D'où, et ce sera le dernier point de cette petite revue, cette formule ironique qui revient de manière très régulière dans le film : "Nous sommes tous égaux." Elle s'affiche sur l'écran du défilé de mode au début du film avant d'être remplacée par "Un grand changement est en train d'avoir lieu... dans la mode." La formule revient aussi dans la bouche de Carl, dans celle de Paula, la responsable de l'équipage sur le navire et ainsi de suite. Ironique car évidemment fausse, le film passe son temps à contredire cette petite formule, et à montrer que dans un sens comme dans l'autre, personne n'est jamais vraiment égal, même lorsque le système est renversé une fois que les protagonistes se retrouvent sur l'île. Le système jugé discriminant et inégal n'est plus, mais il faut tout de même un leader, qui se trouve ainsi au-dessus des autres, et certains n'ont pas les mêmes droits que les autres, et donc l'inégalité revient. C'est probablement une façon de montrer que ces deux systèmes extrêmes ne fonctionnent pas, et qu'il faut chercher ailleurs une solution pour arriver à l'égalité.

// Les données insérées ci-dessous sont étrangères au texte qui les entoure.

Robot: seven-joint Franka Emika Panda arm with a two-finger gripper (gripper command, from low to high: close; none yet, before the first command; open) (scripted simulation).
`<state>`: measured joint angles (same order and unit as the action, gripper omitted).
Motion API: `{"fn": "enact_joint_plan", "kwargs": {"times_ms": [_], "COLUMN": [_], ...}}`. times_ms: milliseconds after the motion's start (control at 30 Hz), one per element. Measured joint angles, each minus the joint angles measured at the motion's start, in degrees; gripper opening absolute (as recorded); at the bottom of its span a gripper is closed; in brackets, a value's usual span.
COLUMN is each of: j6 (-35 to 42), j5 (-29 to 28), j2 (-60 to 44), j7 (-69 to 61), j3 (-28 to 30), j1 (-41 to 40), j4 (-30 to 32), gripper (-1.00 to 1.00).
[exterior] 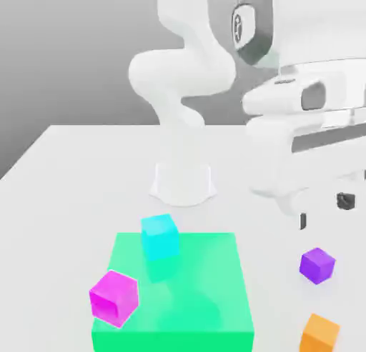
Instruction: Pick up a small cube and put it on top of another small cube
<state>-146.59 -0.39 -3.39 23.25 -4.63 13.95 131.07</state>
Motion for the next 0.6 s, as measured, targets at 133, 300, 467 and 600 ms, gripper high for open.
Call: {"fn": "enact_joint_plan", "kwargs": {"times_ms": [133,300,467,600], "j6": [-2.5,-6.4,-12.0,-11.9], "j5": [-1.8,-4.8,-6.3,-6.3], "j2": [-8.4,-18.8,-26.6,-26.6], "j7": [-2.6,-4.5,-3.7,-3.7], "j3": [-1.0,-1.5,-0.3,-0.3], "j1": [1.3,3.5,4.7,4.7], "j4": [-0.1,-0.7,-2.3,-2.3], "gripper": [0.0,0.0,-1.0,-1.0]}}
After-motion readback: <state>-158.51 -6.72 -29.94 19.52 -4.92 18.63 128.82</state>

Pour ce qui est de l'ironie en tout cas, c'est une réussite, car on rit plus que l'on ne pleure durant le film, assez paradoxal vu que ce qui s'y déroule est atrocement réaliste, c'est aussi ça la force du cinéma. Maîtrisé du début à la fin, Sans filtre traîne un peu en longueur durant sa troisième partie mais on ne s'en plaint pas trop. Il y aurait encore eu tellement à dire, notamment sur la scène de fin, la façon dont tout le film est filmé, l'omniprésence de la superficialité au long de l'histoire, l'intriguant nom du film en anglais (Triangle of sadness) ou encore sur le choix des personnages qui ont survécu au naufrage du navire. Mais parfois il faut savoir s'arrêter et choisir ses combats. Ruben Östlund n'a pas vraiment fait cela, il s'est jeté dans tous ces combats à la fois à travers son art, avec courage, avec la manière, et ça donne quelque chose d'extrêmement incisif et drôle, mais terriblement d'actualité. A voir donc, à apprécier aussi, et à méditer surtout.